Cardinality error on ingestion of v2 licenses
Summary
PG::CardinalityViolation
error thrown when ingestion version_format v2 license data.
There are package name duplicates in exported ndjson
files. When ingestion tries to issue a bulk upsert, the above error is thrown because duplicate entries for a unique key in the same bulk insert query are not allowed.
This seems to be an issue with pypi
exports only because package names are not normalized. Example: pypatchmatch
and PyPatchMatch
in https://storage.googleapis.com/prod-export-license-bucket-1a6c642fc4de57d4/v2/pypi/1685970065/000000026.ndjson
Steps to reproduce
n/a
Example Project
n/a
What is the current bug behavior?
Cardinality error is thrown when duplicate package names exist in the same bulk insert dataset.
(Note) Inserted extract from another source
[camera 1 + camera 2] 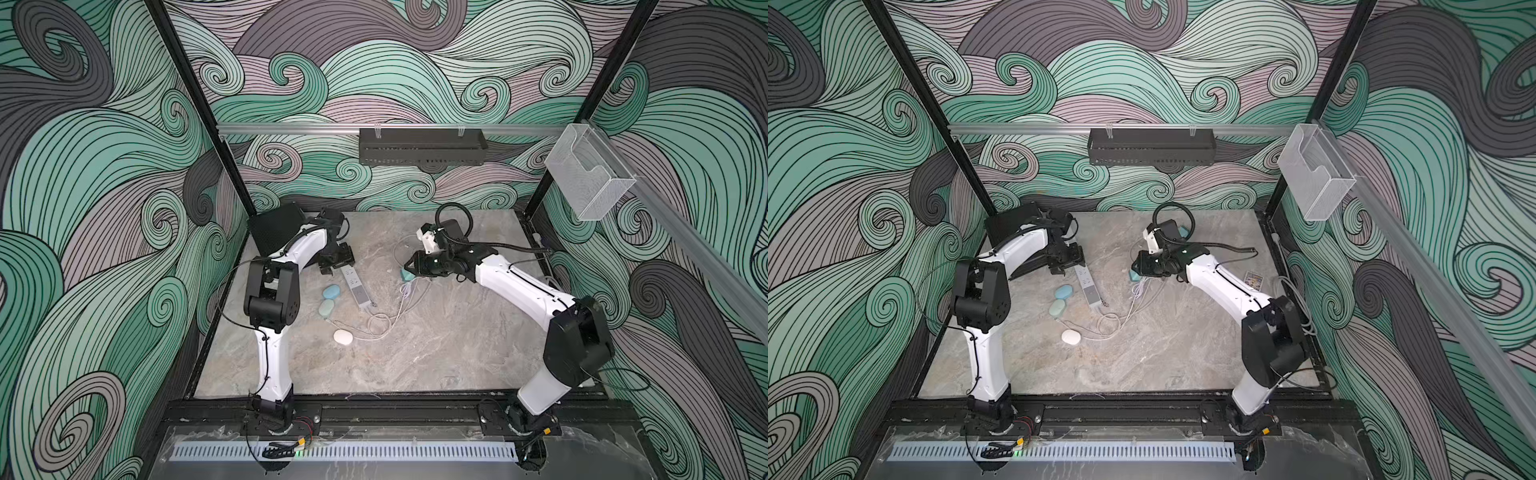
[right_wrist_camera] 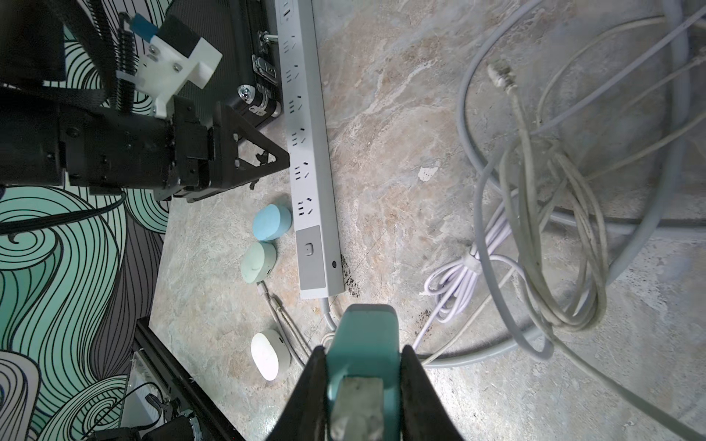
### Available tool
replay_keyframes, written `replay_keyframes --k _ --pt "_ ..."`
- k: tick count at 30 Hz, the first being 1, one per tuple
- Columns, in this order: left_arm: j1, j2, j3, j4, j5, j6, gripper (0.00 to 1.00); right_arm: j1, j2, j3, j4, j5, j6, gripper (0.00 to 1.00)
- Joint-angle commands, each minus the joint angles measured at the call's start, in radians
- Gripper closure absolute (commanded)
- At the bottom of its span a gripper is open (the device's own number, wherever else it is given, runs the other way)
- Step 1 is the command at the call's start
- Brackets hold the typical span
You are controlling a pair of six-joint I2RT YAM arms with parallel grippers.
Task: Charge the bluetooth headset
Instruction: Move the socket to the center of the board.
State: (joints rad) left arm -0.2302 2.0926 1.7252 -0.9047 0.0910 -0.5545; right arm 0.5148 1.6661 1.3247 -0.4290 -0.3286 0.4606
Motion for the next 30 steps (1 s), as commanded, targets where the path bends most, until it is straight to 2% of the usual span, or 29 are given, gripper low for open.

What is the expected correct behavior?
Duplicates should be filtered and no error should be thrown.
Relevant logs and/or screenshots
Log of failures on staging: https://nonprod-log.gitlab.net/app/r/s/0mkS7
Any document with status fail
can be clicked on to see the error and backtrace.
Output of checks
This error is present on staging
with feature flag compressed_package_metadata_synchronization
enabled.
Results of GitLab environment info
compressed_package_metadata_synchronization
needs to be on to turn on v2
ingestion.
Possible fixes
- monolith: deduplicate bulk insert dataset
- exporter: ensure that package names are normalized